What appears from the first line of the records below through the line containing "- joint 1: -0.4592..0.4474" must be reproduced verbatim.
─── Record set ───
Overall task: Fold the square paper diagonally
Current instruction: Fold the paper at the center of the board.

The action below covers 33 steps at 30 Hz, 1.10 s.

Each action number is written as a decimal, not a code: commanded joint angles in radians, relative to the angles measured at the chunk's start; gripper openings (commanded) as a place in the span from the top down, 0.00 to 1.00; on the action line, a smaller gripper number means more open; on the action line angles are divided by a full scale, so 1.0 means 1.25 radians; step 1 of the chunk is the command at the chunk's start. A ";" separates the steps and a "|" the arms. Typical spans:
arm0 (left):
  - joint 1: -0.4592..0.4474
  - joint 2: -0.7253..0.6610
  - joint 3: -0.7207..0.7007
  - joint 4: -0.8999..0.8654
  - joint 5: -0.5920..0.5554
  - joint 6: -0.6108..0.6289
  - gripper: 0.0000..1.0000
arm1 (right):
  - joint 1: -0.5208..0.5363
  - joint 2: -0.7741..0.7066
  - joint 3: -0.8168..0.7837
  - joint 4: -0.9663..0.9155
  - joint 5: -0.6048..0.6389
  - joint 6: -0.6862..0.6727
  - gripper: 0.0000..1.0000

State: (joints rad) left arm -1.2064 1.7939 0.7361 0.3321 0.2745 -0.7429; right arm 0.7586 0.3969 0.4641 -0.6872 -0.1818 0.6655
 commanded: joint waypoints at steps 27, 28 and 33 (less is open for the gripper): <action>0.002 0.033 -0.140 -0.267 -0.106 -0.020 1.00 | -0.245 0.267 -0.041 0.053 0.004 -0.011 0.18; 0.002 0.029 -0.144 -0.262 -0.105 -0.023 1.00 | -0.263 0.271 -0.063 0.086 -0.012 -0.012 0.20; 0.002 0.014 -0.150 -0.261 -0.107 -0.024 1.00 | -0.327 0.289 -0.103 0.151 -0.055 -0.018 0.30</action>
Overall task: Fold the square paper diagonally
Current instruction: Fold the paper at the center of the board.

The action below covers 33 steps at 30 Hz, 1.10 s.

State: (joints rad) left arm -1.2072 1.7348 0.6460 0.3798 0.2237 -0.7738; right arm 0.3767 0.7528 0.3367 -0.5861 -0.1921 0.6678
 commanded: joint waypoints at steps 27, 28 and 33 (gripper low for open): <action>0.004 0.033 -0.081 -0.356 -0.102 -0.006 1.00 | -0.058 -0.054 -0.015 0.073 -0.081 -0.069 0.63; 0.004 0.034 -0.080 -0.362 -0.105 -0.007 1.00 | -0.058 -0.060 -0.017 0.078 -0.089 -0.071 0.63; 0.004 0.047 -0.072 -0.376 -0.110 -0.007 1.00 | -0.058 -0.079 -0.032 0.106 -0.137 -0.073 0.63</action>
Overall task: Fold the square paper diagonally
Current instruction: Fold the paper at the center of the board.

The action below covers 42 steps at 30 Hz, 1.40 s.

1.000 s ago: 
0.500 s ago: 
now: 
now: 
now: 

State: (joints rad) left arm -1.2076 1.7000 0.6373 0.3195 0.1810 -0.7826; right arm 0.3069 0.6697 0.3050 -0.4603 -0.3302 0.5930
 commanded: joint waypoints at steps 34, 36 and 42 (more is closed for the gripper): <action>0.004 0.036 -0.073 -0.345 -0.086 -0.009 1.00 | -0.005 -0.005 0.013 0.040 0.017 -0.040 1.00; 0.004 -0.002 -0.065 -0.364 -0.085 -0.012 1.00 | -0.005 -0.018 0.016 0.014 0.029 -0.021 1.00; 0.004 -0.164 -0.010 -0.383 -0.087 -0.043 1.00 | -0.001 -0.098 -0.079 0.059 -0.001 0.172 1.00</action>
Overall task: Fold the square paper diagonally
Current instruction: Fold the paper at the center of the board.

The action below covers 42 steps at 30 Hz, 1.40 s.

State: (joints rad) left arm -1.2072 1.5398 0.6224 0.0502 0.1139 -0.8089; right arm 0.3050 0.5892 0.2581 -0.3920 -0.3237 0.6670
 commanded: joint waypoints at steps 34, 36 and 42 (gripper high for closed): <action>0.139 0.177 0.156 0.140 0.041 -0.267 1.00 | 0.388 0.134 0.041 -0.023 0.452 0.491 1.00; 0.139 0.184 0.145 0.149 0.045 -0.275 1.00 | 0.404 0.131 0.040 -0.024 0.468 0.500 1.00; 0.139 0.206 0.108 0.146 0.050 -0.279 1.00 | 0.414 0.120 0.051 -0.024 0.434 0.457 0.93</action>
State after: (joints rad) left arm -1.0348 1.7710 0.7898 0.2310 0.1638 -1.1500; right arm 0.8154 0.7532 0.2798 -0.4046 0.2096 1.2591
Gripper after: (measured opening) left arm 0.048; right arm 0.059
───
Written answer:
Overall task: Fold the square paper diagonally
Current instruction: Fold the paper at the center of the board.

The action below covers 33 steps at 30 Hz, 1.10 s.

Each action number is written as a decimal, not a code: commanded joint angles in radians, relative to the angles measured at the chunk's start; gripper openings (commanded) as a place in the span from the top down, 0.00 to 1.00; on the action line, a smaller gripper number means more open; on the action line angles are divided by a full scale, so 1.0 means 1.25 radians; step 1 of the chunk is the command at the chunk's start. A ";" separates the steps and a "|" the arms. Typical spans:
arm0 (left):
  - joint 1: -0.4592..0.4474

Nothing remains to be done in this exercise.